**** Information provided ****
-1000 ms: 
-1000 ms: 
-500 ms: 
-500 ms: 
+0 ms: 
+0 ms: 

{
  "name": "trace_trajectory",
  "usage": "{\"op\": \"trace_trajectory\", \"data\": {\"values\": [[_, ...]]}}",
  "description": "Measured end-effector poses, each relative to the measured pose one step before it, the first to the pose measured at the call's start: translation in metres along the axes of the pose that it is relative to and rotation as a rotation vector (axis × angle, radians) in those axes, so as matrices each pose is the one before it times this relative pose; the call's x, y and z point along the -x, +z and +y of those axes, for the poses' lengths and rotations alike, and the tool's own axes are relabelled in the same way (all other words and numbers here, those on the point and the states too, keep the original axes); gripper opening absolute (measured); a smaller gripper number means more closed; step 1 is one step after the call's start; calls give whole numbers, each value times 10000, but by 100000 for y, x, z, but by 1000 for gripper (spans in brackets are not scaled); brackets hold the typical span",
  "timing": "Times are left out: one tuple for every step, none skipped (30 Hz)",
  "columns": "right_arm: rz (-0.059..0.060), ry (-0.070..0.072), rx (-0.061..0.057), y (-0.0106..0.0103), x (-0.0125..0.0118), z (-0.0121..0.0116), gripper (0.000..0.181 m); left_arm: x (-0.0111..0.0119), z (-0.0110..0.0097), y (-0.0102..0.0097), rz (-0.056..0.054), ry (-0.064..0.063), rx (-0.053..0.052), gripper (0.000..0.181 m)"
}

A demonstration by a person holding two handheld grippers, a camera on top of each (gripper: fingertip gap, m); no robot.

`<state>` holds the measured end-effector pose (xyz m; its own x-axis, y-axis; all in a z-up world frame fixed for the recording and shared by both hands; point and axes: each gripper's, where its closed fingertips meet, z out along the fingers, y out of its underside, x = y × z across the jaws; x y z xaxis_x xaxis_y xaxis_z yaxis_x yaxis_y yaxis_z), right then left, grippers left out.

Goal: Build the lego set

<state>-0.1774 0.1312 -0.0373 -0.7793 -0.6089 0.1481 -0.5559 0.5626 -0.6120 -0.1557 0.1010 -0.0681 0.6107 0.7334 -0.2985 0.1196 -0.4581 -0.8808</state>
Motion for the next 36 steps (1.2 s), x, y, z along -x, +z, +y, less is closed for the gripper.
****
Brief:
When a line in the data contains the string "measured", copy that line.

Answer space:
  "description": "Measured end-effector poses, each relative to the measured pose one step before it, the first to the pose measured at the call's start: translation in metres along the axes of the pose that it is relative to and rotation as a rotation vector (axis × angle, radians) in those axes, so as matrices each pose is the one before it times this relative pose; the call's x, y and z point along the -x, +z and +y of those axes, for the poses' lengths and rotations alike, and the tool's own axes are relabelled in the same way (all other words and numbers here, those on the point and the states too, keep the original axes); gripper opening absolute (measured); a smaller gripper number means more closed; step 1 is one step after the call's start; calls give whole numbers, each value times 10000, but by 100000 for y, x, z, but by 1000 for gripper (spans in brackets are not scaled); brackets hold the typical span",
`<state>` holds the measured end-effector pose (xyz m; its own x-axis, y-axis; all in a z-up world frame fixed for the recording and shared by both hands; point and axes: each gripper's, where its closed fingertips meet, z out along the fingers, y out of its underside, x = y × z across the jaws; x y z xaxis_x xaxis_y xaxis_z yaxis_x yaxis_y yaxis_z), right then left, grippers left out.

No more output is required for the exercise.